EXERCISE DESCRIPTION -
The required output is the lines from the one with "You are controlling" through the end of the data, repeated verbatim, with no pictures included.

DATA SHOWN -
Segment Open

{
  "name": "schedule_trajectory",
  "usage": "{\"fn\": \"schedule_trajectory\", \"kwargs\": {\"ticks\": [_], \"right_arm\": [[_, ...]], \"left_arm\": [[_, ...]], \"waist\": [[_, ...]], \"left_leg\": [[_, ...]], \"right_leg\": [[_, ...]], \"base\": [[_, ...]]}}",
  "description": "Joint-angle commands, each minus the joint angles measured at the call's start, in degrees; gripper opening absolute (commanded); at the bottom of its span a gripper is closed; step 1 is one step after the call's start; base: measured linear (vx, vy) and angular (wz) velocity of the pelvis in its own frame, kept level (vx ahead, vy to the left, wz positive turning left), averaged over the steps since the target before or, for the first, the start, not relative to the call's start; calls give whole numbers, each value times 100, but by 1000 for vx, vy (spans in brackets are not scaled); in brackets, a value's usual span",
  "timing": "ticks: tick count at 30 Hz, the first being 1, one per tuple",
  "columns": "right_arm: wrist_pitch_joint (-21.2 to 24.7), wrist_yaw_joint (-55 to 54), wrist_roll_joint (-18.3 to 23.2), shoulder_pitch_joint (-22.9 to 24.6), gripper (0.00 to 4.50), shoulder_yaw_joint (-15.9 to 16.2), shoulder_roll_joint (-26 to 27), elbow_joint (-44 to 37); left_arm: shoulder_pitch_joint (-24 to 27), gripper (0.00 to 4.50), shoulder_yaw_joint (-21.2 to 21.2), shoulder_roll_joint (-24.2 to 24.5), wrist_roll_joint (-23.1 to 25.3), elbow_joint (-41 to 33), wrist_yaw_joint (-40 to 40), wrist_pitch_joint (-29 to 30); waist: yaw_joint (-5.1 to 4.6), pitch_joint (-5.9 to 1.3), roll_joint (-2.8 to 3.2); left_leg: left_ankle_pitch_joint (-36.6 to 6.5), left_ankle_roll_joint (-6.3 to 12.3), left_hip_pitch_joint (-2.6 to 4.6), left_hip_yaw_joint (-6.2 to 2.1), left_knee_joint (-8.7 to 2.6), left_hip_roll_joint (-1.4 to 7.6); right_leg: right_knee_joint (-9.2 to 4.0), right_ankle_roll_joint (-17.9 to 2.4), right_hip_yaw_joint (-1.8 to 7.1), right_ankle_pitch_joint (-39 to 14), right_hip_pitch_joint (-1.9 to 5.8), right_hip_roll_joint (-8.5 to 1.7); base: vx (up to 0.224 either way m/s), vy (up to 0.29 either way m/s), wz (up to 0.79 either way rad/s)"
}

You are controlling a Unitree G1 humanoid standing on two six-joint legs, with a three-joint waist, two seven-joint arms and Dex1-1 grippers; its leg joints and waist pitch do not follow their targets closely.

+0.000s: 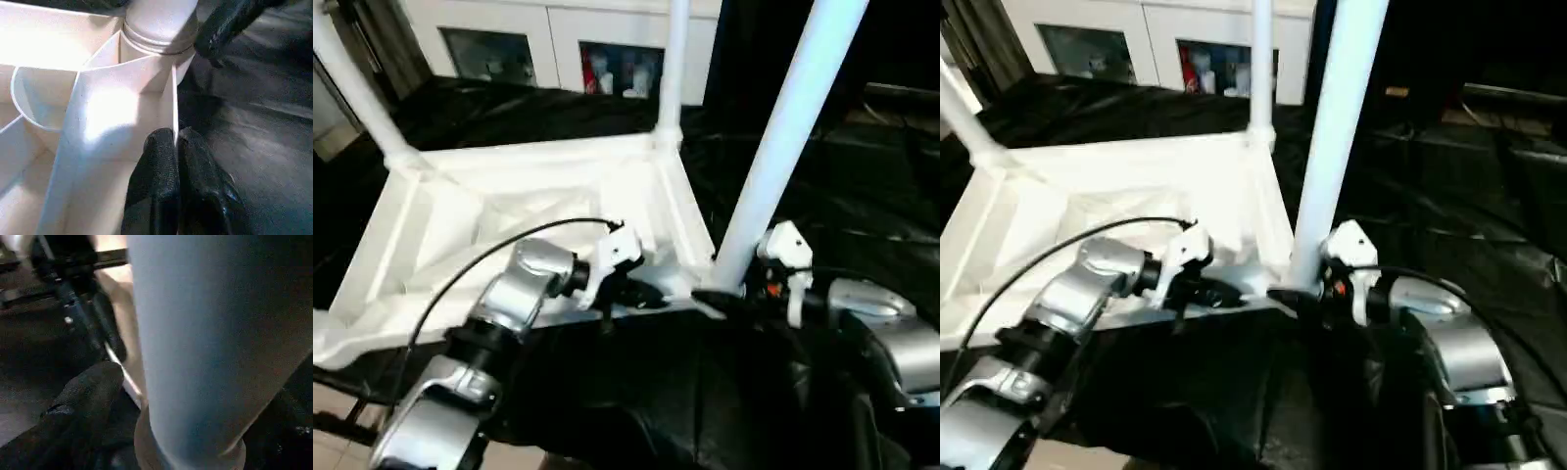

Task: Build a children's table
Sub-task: Rotate leg to tighten

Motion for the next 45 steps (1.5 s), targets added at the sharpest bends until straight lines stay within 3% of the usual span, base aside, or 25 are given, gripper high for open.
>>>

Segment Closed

SOLUTION BELOW -
You are controlling a Unitree G1 humanoid standing on two six-joint legs, with a three-joint waist, two seven-joint arms and Dex1-1 grippers; its leg joints and waist pitch do not follow their targets closely.

+0.000s: 

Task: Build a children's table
Sub-task: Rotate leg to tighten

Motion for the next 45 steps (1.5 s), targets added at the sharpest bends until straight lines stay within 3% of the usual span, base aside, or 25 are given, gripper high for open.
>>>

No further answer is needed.